For Part I go here .

In this part, we will go over investment flows in different renewable technologies, think about the future role of renewable energy, and discuss the case of Germany.

Investment Flows

Examining the investment environment of renewable technologies over the past 10 years reveals a true growth story, from $40B in global investments back in 2004 to $214B in 2014. That is an 18.5% CAGR. The following chart reveals another story, that of Germany.

(click to enlarge)

Source: REN21 annual report, June 2014

Over the past three years, global investments in renewable energy went down from a peak of $279B in 2011 to 2013's level of $214B. There are many reasons for that, but the main ones, in my view, are:

  1. Europe's attempt at repositioning its renewable energy market, happening mainly in Germany.
  2. Reduced costs, mainly of solar modules, enabled the world to build more projects for less investment costs.

Let's further understand where investment in renewables comes from.

(click to enlarge)

Source: REN21 annual report, June 2014

(click to enlarge)

Source: REN21 annual report, June 2014

Except for Europe, we can see most of the world is growing its investments in renewables, although in a bulky manner. In 2013, China invested more than all of Europe for the first time, which demonstrates the ongoing growth of China vs. the world.

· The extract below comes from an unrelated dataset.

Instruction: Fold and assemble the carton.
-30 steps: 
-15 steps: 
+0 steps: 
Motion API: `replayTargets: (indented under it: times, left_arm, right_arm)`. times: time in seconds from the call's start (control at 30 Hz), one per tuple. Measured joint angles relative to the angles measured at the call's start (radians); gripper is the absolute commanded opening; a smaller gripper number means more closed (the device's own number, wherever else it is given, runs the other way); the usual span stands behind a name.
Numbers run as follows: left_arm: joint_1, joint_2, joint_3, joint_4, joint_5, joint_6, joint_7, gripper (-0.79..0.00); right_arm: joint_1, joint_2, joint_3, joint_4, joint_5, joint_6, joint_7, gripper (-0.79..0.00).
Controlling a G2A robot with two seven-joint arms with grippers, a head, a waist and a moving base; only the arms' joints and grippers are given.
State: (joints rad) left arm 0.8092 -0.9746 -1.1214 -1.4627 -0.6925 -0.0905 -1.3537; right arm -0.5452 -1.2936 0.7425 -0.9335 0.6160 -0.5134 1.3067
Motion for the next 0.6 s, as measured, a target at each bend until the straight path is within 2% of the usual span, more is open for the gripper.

Of course, the reduced cost of investing in solar distorts the real picture, given that 53% of all investments in renewable energy went into solar.

(click to enlarge)

Source: REN21 annual report, June 2014

It's fairly easy to see that the majority of new investment is going into solar and wind, which offer the best economics to deploy as of now.

Let's go back a second to a chart I attached in the last article.

(click to enlarge)

Source: REN21 annual report, June 2014

As I said, the reduced cost of solar just explains one part of the story; the other part is that of Europe and Germany.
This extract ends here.